[erlang-questions] [erlang-bugs] R11B-2 SMP Timer Race Condition Bug [Re: bug in timer:sleep/1 smp implementation (R11B-0)]
Chris Newcombe
chris.newcombe@REDACTED
Fri Dec 29 17:50:30 CET 2006
Excellent -- many thanks again for fixing it so quickly.
Chris
On 12/29/06, Rickard Green <rickard.s.green@REDACTED> wrote:
> The scenario described by Serge and Dmitriy can happen due to this bug.

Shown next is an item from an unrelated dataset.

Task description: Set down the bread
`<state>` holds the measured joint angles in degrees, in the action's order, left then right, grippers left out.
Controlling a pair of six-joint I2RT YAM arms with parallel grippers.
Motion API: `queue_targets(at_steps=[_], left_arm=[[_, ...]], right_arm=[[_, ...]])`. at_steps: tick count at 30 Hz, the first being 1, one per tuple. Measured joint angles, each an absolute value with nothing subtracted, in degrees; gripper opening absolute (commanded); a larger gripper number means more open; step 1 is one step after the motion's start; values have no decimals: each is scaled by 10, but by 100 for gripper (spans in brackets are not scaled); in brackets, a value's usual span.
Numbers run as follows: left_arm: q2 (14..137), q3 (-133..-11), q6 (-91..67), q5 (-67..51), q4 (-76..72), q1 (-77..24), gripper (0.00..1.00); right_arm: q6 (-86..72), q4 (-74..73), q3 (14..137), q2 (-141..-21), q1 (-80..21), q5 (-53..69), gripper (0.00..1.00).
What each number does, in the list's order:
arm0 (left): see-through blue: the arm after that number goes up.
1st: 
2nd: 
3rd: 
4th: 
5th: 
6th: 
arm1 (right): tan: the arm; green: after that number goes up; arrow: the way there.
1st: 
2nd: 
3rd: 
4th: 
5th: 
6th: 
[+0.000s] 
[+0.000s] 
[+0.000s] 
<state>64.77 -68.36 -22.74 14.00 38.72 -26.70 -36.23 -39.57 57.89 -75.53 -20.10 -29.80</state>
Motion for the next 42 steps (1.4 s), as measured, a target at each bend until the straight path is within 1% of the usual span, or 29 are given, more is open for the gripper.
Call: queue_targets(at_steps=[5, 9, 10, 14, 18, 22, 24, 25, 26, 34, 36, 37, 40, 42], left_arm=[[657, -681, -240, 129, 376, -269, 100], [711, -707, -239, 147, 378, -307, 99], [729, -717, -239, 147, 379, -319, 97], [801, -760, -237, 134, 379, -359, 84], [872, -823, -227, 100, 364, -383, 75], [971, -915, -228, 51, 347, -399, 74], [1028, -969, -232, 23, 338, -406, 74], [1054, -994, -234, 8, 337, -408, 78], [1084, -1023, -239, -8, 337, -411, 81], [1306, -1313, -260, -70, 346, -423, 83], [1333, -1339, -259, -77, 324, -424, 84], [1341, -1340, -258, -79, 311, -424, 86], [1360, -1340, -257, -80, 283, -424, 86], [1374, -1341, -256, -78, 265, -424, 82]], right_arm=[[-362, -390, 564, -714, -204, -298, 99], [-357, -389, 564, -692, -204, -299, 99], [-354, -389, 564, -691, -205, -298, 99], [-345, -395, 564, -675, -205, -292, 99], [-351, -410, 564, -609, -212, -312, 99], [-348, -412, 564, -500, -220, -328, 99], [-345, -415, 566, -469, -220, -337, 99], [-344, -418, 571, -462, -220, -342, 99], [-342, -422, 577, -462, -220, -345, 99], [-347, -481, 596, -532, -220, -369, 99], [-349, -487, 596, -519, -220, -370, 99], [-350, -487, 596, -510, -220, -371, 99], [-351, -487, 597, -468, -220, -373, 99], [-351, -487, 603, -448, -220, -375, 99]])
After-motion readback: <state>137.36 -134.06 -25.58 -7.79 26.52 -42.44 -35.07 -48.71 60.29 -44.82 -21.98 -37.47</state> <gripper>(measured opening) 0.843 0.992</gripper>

> The fix has been tested and I am quite sure it will fix the described
> problem. There could of course exist yet another bug causing the same
> problem, but I don't think so. The results of Serge's and Dmitriy's
> tests are of course interesting, but regardless that the patch fixes a
> real bug. If you use the smp emulator, apply the patch.
>
> BR,
> Rickard Green, Erlang/OTP
>
> Chris Newcombe wrote:
> > Hi Rickard,
> >
> > First of all, many thanks indeed for the very fast response time on
> > investigating and fixing issues like this! That level of
> > responsiveness really helps reassure new adopters of Erlang.
> >
> > How risky is this patch? i.e. Should everyone apply it?
> >
> > Is the patch ...
> >
> > a) An experimental fix that needs testing by Serge and Dmitriy before
> > others consider it.
> >
> > b) A definite fix for a definite problem, and has been tested. But
> > it may or may not be the problem that Serge and Dmitriy found.
> >
> > regards,
> >
> > Chris
> >
> > On 12/27/06, Rickard Green <rickard.s.green@REDACTED> wrote:
> >> The process lock plays an important role here. Unfortunately a faulty
> >> optimization (blush) prevented the process lock from playing that role.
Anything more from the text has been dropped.